Molecular epidemiology and population genetics can resolve the diversity and structure of Leishmania populations, for example the intricate relationships between clinical forms of human infection and mammal reservoirs. Research will involve comparative investigations between endemic areas for VL and MCL in Paraguay, Peru, Brazil and Venezuela and will strengthen local capacities for research and for Latin American-European collaborations. The technical aim is to develop a full range of microsatellite markers and multi-locus sequencing typing (MLST) of housekeeping genes for the Leishmania braziliensis complex and for L guyanensis. We will also establish in South America the procedures for microsatellite and MLST analysis for L. infantum, which have been developed and proven as epidemiological tools by a European network. The practical aims are to encourage the application of these and other molecular epidemiological methods in South America for 1. elucidating parasite-vector-host relationships 2. assessing the epidemiological impact of VL-HIV co-infection (Brazil) 3. assessing the epidemiological importance of recombinant Leishmania genotypes and 4. assessing the spread of resistance against first line treatment (SbV). In addition, we will compare genotypes of a) Leishmania isolated from diverse clinical cases of leishmaniasis and b) drug susceptible and drug-resistant strains. The project will be undertaken in the context of an investigation of present understanding and intervention strategies among health professionals, defining how best to introduce project outputs into improved control. An accessible South American repository for Leishmania will be established, incorporating an existing collection, new isolates and representatives from other endemic regions.

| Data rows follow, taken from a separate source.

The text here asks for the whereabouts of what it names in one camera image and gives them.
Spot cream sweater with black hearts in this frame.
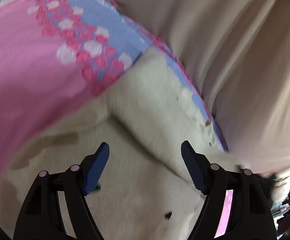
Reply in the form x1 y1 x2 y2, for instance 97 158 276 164
0 48 239 239

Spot pink floral bed sheet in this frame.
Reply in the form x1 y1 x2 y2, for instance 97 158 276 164
0 0 230 221

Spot beige curtain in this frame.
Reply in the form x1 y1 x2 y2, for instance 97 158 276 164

The Leishmania are single-celled parasites, which cause diseases of humans and dogs and are transmitted by sand flies. In South America, the subgenus Viannia causes cutaneous (CL) or severe mucocutaneous leishmaniasis (MCL). In Europe and South America, L. (L.) infantum causes fatal visceral leishmaniasis (VL). A full and detailed understanding of the transmission cycles and molecular epidemiology of visceral leishmaniasis (VL) and mucocutaneous leishmaniasis (MCL) is necessary to develop disease control and surveillance.
The overall aim of this project is to apply molecular methods to improve understanding of the epidemiology of the subgenus Viannia and L. infantum in South America.
A range of new epidemiological tools will be produced. Detailed insight will be gained into the comparative epidemiology of CL, MCL and VL in South America. Distribution of drug-resistant genotypes will be mapped. A wealth of data will be deposited in a new database, linked to a European database. An expanded South American repository for Leishmania will be established, with new isolates and representatives from other endemic regions. Local capacities for research and for Latin American -European collaborations will be strengthened. Cooperation will be improved between South American researchers. A strong South American/European network will be established, with active, shared and synergistic research objectives, multiway collaborations and exchanges. A cohort of individuals will be trained and technologies will be transferred between the partners. A series of publications and reports will be written to disseminate findings from the project. Recommendations will be made on more cost-effective methods for identifying genetic groups of Leishmania.
Improved strategies for surveillance and control, with consequent benefits to public health and the alleviation of poverty.